# Importing Libraries
- Model used : https://huggingface.co/Salesforce/blip-image-captioning-large
- Advantage : More Accurate captioning according to the image
- Disadvantage : Take time to predict

In [2]:
import requests
import random
import torch
import os
from PIL import Image
from transformers import BlipProcessor, BlipForConditionalGeneration

# Setting up random Seed

In [3]:
# Set random seed
random.seed(42)
torch.manual_seed(42)

<torch._C.Generator at 0x273bef7a690>

# Initiating Model

In [4]:
processor = BlipProcessor.from_pretrained("Salesforce/blip-image-captioning-large")
model = BlipForConditionalGeneration.from_pretrained("Salesforce/blip-image-captioning-large").to("cuda")

# Preprocessing & Function Defination

In [5]:
def predict(image_path,num_captions):
    # Empty List
    captions = []

    # Convert to RGB
    image = Image.open(image_path).convert('RGB')
    inputs = processor(image, return_tensors="pt").to("cuda")
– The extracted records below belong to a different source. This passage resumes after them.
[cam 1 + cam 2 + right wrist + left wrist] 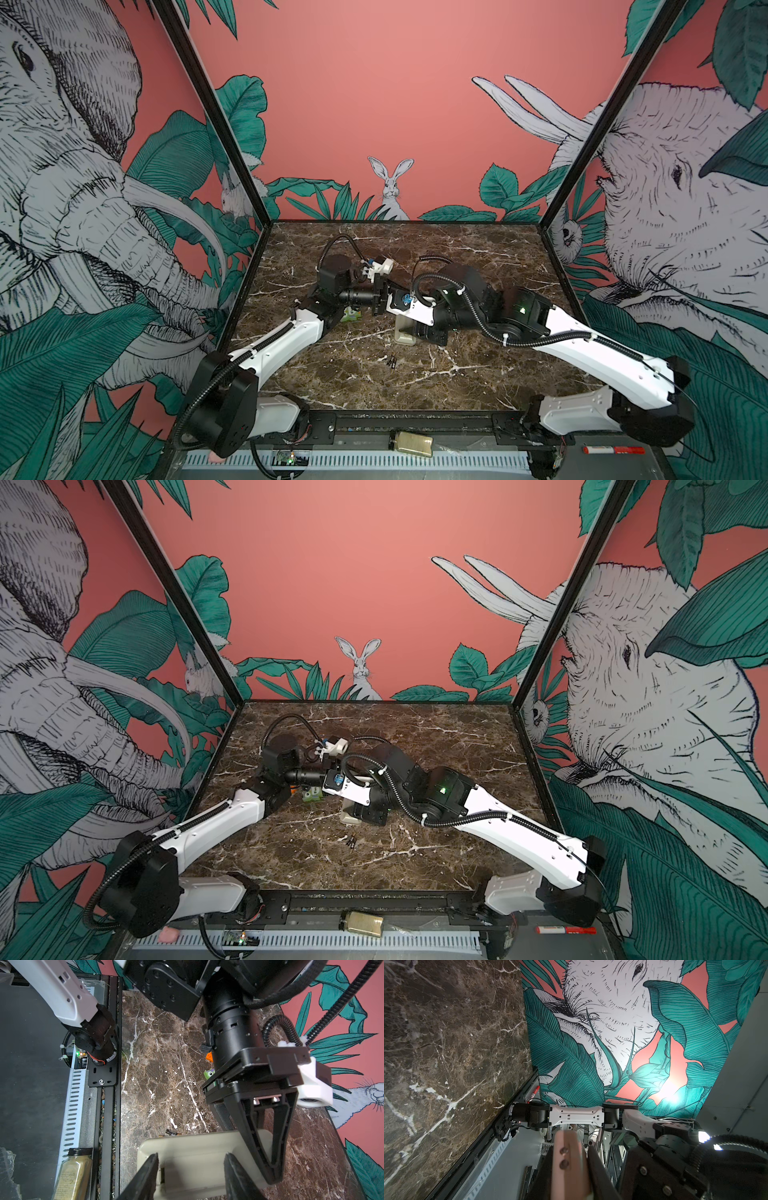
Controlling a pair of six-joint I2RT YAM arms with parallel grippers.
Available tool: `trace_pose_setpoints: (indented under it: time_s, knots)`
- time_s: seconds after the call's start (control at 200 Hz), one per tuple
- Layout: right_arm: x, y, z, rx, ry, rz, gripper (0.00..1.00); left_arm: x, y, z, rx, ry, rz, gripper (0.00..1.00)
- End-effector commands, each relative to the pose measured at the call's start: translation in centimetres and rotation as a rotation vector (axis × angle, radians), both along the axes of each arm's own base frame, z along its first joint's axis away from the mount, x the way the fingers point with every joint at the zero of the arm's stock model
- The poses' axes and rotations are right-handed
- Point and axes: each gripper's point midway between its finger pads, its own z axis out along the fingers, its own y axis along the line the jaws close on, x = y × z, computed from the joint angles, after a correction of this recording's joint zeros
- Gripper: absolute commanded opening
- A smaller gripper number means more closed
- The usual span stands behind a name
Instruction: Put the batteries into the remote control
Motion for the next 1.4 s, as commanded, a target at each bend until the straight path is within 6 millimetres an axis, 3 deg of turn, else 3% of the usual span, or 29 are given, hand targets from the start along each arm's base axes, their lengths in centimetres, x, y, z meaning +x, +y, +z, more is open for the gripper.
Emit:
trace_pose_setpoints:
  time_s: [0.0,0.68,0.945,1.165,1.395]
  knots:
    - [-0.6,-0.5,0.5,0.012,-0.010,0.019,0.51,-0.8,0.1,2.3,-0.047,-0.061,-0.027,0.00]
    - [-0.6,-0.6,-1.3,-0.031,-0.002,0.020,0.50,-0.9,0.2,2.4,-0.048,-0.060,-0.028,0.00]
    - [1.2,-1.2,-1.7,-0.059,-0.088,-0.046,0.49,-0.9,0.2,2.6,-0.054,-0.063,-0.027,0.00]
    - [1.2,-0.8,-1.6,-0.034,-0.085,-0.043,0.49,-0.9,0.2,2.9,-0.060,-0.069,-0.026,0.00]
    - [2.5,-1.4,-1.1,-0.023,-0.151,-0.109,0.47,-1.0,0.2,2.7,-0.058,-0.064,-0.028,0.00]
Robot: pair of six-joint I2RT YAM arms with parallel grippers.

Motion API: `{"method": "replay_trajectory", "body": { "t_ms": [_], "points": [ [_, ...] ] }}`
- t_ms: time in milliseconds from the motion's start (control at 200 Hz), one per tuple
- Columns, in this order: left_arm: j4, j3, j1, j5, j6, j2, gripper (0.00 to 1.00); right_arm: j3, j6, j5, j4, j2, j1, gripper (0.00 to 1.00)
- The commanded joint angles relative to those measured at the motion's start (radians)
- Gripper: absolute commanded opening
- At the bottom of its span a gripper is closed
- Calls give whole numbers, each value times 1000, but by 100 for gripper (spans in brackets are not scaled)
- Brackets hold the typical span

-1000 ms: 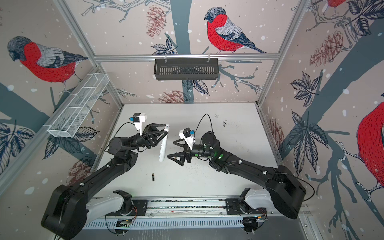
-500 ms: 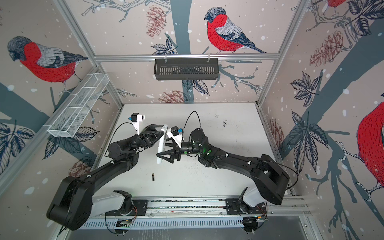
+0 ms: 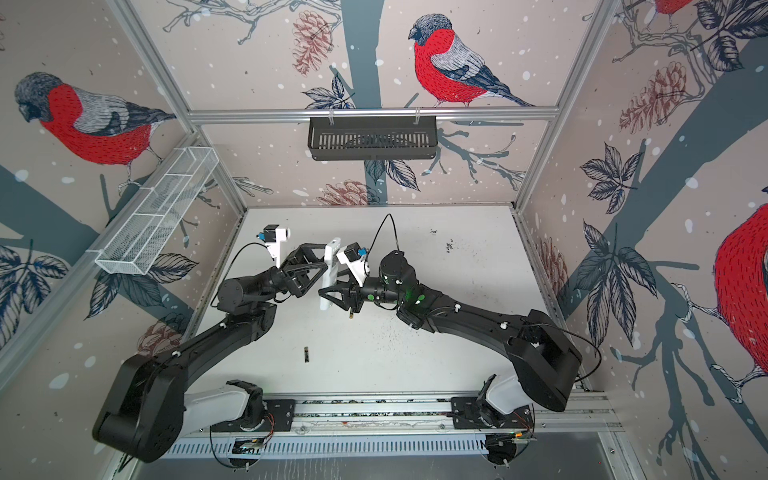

    # Generate multiple captions
    while len(captions) < num_captions:
        # Random Seed
        random_seed = random.randint(999, 1000000)
        random.seed(random_seed)
        torch.manual_seed(random_seed)

        # Caption Generation
        out = model.generate(
            **inputs,
            num_return_sequences=num_captions,
            do_sample=True,
            top_k=100,
            temperature=0.7,
            max_length=50
        )
        
        # Append the captions
        for i in range(num_captions):
            caption = processor.decode(out[i], skip_special_tokens=True)
            captions.append(caption.capitalize())
    
    return captions

# Preparing Path of Images

In [6]:
image_path = []

for filename in os.listdir('img'):
    image_path.append('img/' + filename)

# Generating captions

In [7]:
Final = {}
for image in image_path:
    caption = predict(image,5)
    Final[image] = caption

# Printing Captions

In [8]:
for key,value in Final.items():
    print(key.split("/")[-1])
    for i in value:
        print(f'Caption : {i}')
    print()

Image1.png
Caption : Marvin adonis of manchester united during a match against liverpool united
Caption : Leroy is a very good player in soccer, just playing for the team
Caption : He is running with the ball on the field in a soccer game
Caption : Ronald ronald in action during a game against liverpool
Caption : Dancer on a soccer field in the middle of a run

Image2.png
Caption : Gloomy storm clouds hover over two horses in a field
Caption : Cloudy skies above two horses in a field with grass and rocks
Caption : Muddy two horses with a blue patch on their forehead and tail
Caption : Horsebacks are standing in a field under cloudy skies and black clouds
Caption : Boone of horses with blue tags on their heads standing in a field

Image3.png
Caption : Logos of five people are all about their roles
Caption : Diagram of a group of three people, with various emotions
Caption : Screenshot of people are all looking at the camera around the sun
Caption : Seating for a live dinner at the sun b

In [9]:
import json
  
with open('Captions_BLIP.txt', 'w') as convert_file:
    convert_file.write(json.dumps(Final))